Transact

  1. Home
  2. Transact
  3. Features and Functions
  4. Administrator Role and Features
  5. Batch Class Management
  6. Table Extraction
  7. Configuring Table Extraction

Configuring Table Extraction

Applies to: Ephesoft Transact 4.1.0.0 and above

This page describes how to configure a document type for table extraction. These steps are intended for Transact administrators.

Prerequisites

To configure table extraction, the following prerequisites must be in place:

  • You will need a batch class with a document type configured. For detailed steps, refer to Add New Document Type.
  • The TABLE_EXTRACTION plugin must be added to the Extraction module and turned on.

Overview

The process to configure a document type for table extraction follows these basic steps:

  1. Define the Table
  2. Define the Table Columns
  3. Configure Table Extraction Rules
  4. Test Table Extraction

Define the Table

First, you will need to create a table for your document type.

To create a table:

  1. From the Batch Class Management screen, select and open your batch class.
  2. Go to Document Types > <your document type> > Tables.
  3. Click Add.

Figure 1. Add New Table

A new entry will be added to the grid.

Figure 2. New Table

  1. Enter an intuitive Name for the new table.
  2. Configure the remaining fields according to your workflow needs. Refer to the table below for help.
Field Description
Validation Rule Operator Specifies whether all Table Validation Rules must be satisfied for a field to be validated (AND), or only one rule (OR).
Remove Invalid Rows When selected, any rows from the extracted data that do not match the validation rule will be removed.

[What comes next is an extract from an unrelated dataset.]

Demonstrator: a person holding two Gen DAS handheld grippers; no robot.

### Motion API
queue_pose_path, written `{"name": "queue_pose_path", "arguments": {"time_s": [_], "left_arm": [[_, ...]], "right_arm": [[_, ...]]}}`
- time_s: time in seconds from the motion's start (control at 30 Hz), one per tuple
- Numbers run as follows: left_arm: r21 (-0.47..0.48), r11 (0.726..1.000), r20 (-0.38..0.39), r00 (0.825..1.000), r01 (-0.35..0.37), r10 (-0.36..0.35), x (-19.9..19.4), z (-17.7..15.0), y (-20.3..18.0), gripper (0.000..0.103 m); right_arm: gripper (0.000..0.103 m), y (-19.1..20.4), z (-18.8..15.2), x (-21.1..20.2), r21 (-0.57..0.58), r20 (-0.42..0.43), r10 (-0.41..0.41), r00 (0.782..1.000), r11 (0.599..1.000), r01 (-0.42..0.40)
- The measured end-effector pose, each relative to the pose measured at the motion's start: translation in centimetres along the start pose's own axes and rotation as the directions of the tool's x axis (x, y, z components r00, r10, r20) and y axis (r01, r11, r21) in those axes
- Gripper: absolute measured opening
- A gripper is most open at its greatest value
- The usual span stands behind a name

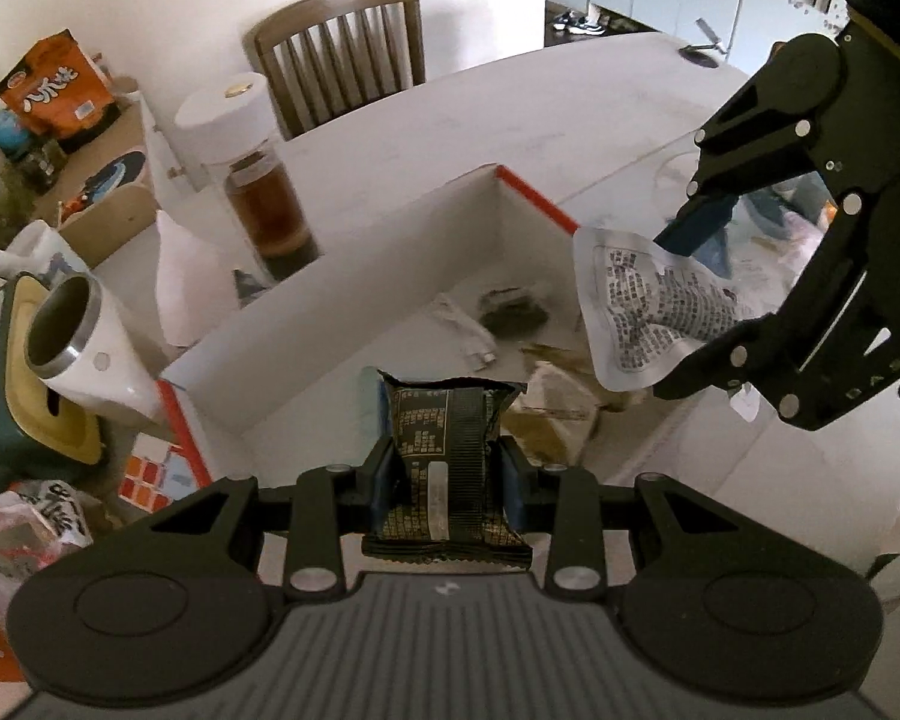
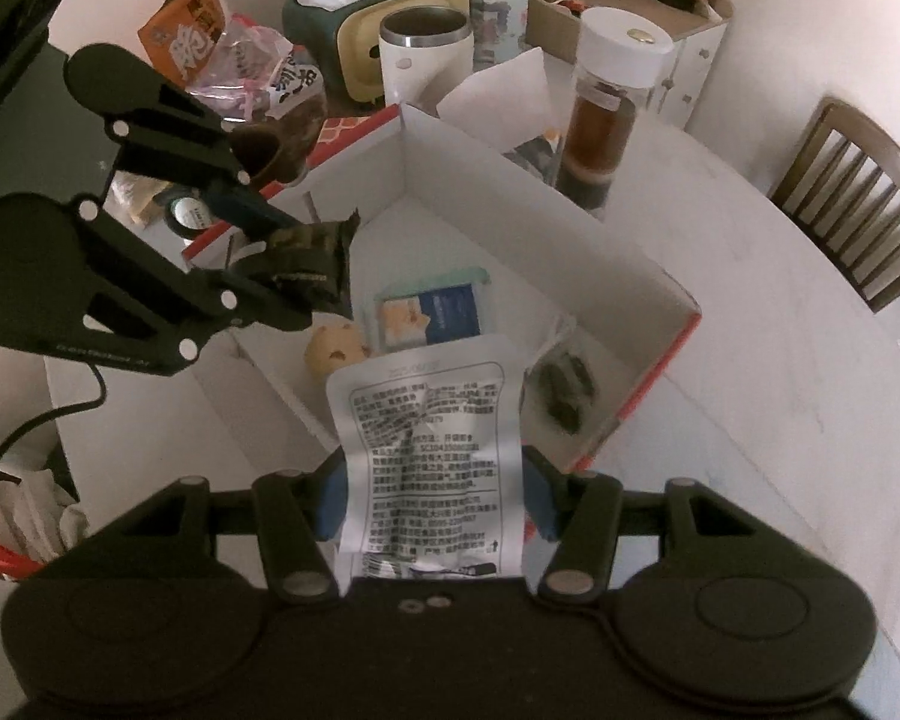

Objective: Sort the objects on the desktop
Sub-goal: 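Carry the dark snack packet in the left tool while the right tool carries the white pouch to the box, then lower the dark packet with the left tool while the right tool lowers the white pouch into the box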

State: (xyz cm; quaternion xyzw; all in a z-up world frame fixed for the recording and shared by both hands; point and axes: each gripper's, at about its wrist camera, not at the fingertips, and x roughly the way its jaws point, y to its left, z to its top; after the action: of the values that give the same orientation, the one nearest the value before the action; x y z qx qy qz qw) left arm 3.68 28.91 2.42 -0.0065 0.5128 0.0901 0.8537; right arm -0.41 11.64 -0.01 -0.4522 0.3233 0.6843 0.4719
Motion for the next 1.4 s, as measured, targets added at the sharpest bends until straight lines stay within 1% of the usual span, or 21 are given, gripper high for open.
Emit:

Note: For best results, keep this unchecked during your initial testing, then consider enabling it depending on your test results. This is because documents with lower OCR quality may cause matching rows to be incorrectly removed.

Currency Specifies the currency format that should be applied to the extracted data. Refer to Configuring Currency Settings for Tables for more information.
Table Cell Value Change Script When selected, enables the Table Cell Value Change Script.
  1. Click Apply.

Define the Table Columns

After defining the table, you will need to define the columns within the table.

To configure table columns:

  1. Open the newly created table from the Tables page. This will open the Table Columns page.
  2. Click Add to create a new column.
  3. Enter a Column Name and a Description.

Figure 3. Add New Columns

  1. Enter the Column Order. This is the order of the column within the table, left to right, starting with “1”.
  2. Configure the remaining fields according to your workflow needs. Refer to the table below for help.
Field Description
Validation Pattern Enter a validation pattern for the new table column name, using either the Regex Pool or the Regex Builder widgets.
This field is optional.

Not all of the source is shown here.